Just stumbled on this article from a few months back. Never afraid to be controversial, the media watchdog Fairness and Accuracy In Reporting (FAIR) examined the boards of directors of nine major media companies–and found that some of those directors also sit on boards governing health insurance companies. Media properties with interlocking directors with the insurance industry included the Washington Post, Gannett (publishers of USA Today and other papers), NBC, and several others.

Hmmmm, wonders FAIR, might this conjunction have something to do with the refusal to discuss single-payer/Medicare for all (the standard for health care in most of the developed world) in any meaningful way?
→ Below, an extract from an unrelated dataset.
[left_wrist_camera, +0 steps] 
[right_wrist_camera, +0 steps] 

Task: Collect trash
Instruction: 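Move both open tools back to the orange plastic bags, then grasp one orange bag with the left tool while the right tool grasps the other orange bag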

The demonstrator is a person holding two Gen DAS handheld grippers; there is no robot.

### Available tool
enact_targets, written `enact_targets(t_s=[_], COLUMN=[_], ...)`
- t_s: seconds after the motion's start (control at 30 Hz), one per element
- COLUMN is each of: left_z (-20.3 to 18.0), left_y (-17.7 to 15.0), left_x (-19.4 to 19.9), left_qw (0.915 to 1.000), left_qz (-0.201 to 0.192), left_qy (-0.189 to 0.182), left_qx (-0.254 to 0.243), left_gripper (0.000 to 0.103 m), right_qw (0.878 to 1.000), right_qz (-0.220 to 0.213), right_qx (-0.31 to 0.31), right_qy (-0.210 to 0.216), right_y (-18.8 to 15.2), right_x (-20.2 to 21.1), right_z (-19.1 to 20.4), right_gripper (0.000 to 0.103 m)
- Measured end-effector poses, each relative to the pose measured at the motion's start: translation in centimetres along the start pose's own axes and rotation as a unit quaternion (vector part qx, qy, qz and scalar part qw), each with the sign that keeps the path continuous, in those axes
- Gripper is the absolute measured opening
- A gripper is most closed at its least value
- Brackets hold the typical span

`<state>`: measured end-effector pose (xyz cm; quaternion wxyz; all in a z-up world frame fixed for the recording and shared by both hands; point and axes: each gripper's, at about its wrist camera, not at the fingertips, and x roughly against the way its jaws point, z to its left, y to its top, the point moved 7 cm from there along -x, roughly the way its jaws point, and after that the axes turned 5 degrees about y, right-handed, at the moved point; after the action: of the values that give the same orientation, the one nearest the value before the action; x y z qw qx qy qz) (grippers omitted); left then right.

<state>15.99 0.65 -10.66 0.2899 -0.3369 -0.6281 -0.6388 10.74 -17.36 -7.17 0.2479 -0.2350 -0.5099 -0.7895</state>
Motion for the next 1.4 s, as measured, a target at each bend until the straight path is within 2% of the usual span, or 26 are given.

In the past six months, the Washington Post has published hundreds of articles on the subject of healthcare reform, fewer than 25 of which mention single-payer. Fewer than 30 percent of the sources who spoke about single-payer in these articles were advocates of the plan. In all, though healthcare reform has been mentioned thousands of times in the output of these media corporations’ major outlets, single-payer was mentioned in only 164 articles or news segments from January 1 through June 30, 2009; over 70 percent of these mentions did not include the voice of a single-payer advocate. Over 45 percent of the pieces that did include a single-payer advocate were episodes of the Ed Show, an MSNBC program whose host, Ed Shultz, frequently advocates for single-payer healthcare. Without the Ed Show, just 19 percent of articles or news segments that mentioned single-payer would have included an actual advocate of the plan.

I’ll let you draw your own conclusions.